WHAT YOU NEED TO DO:
Restate the listing below word for word, pictures excluded.

*** DATA FOR ANALYSIS Section Begins ***

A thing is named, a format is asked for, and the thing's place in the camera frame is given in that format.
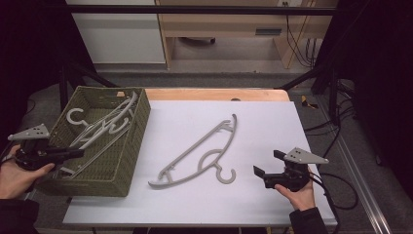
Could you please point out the tan basket tag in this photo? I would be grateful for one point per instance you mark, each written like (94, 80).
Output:
(120, 94)

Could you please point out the yellow and black tool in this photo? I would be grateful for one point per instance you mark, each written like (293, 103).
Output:
(305, 101)

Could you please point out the black horizontal frame bar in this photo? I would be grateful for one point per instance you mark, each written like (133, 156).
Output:
(195, 9)

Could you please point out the white table sheet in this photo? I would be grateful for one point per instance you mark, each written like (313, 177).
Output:
(276, 123)

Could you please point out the person's right hand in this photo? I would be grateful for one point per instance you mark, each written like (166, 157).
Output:
(302, 198)

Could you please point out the black metal stand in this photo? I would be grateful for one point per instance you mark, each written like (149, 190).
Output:
(63, 87)
(332, 94)

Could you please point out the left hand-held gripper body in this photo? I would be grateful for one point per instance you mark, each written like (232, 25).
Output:
(32, 132)

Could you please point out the light wooden desk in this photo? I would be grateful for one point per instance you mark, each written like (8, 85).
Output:
(220, 24)

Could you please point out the person's left hand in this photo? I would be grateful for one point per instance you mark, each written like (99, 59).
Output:
(13, 180)

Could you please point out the olive green woven basket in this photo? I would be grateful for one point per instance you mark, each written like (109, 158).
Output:
(107, 175)

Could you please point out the aluminium rail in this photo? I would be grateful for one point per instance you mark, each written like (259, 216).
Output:
(363, 188)
(29, 195)

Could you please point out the grey plastic clothes hanger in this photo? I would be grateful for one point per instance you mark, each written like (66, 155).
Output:
(68, 117)
(117, 131)
(159, 185)

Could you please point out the white cabinet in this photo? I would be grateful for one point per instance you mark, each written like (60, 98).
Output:
(120, 39)

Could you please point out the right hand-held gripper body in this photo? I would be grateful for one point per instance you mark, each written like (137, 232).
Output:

*** DATA FOR ANALYSIS Section Ends ***

SOLUTION TO THIS EXERCISE:
A thing is named, a format is asked for, and the thing's place in the camera frame is given in that format.
Could you please point out the tan basket tag in this photo? I would be grateful for one point per instance you mark, each written like (94, 80).
Output:
(120, 94)

Could you please point out the yellow and black tool in this photo? I would be grateful for one point per instance you mark, each written like (293, 103).
Output:
(305, 101)

Could you please point out the black horizontal frame bar in this photo? I would be grateful for one point per instance you mark, each written like (133, 156).
Output:
(195, 9)

Could you please point out the white table sheet in this photo? I would be grateful for one point per instance you mark, each written like (313, 177).
Output:
(276, 123)

Could you please point out the person's right hand in this photo? I would be grateful for one point per instance you mark, each written like (166, 157).
Output:
(302, 198)

Could you please point out the black metal stand in this photo? I would be grateful for one point per instance you mark, each written like (149, 190).
Output:
(63, 87)
(332, 94)

Could you please point out the left hand-held gripper body in this photo? I would be grateful for one point per instance you mark, each written like (232, 25).
Output:
(32, 132)

Could you please point out the light wooden desk in this photo? I would be grateful for one point per instance you mark, each written like (8, 85).
Output:
(220, 24)

Could you please point out the person's left hand in this photo? I would be grateful for one point per instance you mark, each written like (99, 59).
Output:
(13, 180)

Could you please point out the olive green woven basket in this photo? I would be grateful for one point per instance you mark, each written like (109, 158).
Output:
(107, 175)

Could you please point out the aluminium rail in this photo? I would be grateful for one point per instance you mark, each written like (259, 216).
Output:
(363, 188)
(29, 195)

Could you please point out the grey plastic clothes hanger in this photo? I would be grateful for one point per instance you mark, each written like (66, 155).
Output:
(68, 117)
(117, 131)
(159, 185)

Could you please point out the white cabinet in this photo? I would be grateful for one point per instance you mark, each written like (60, 98).
Output:
(120, 39)

Could you please point out the right hand-held gripper body in this photo? I would be grateful for one point per instance you mark, each written like (137, 232).
Output:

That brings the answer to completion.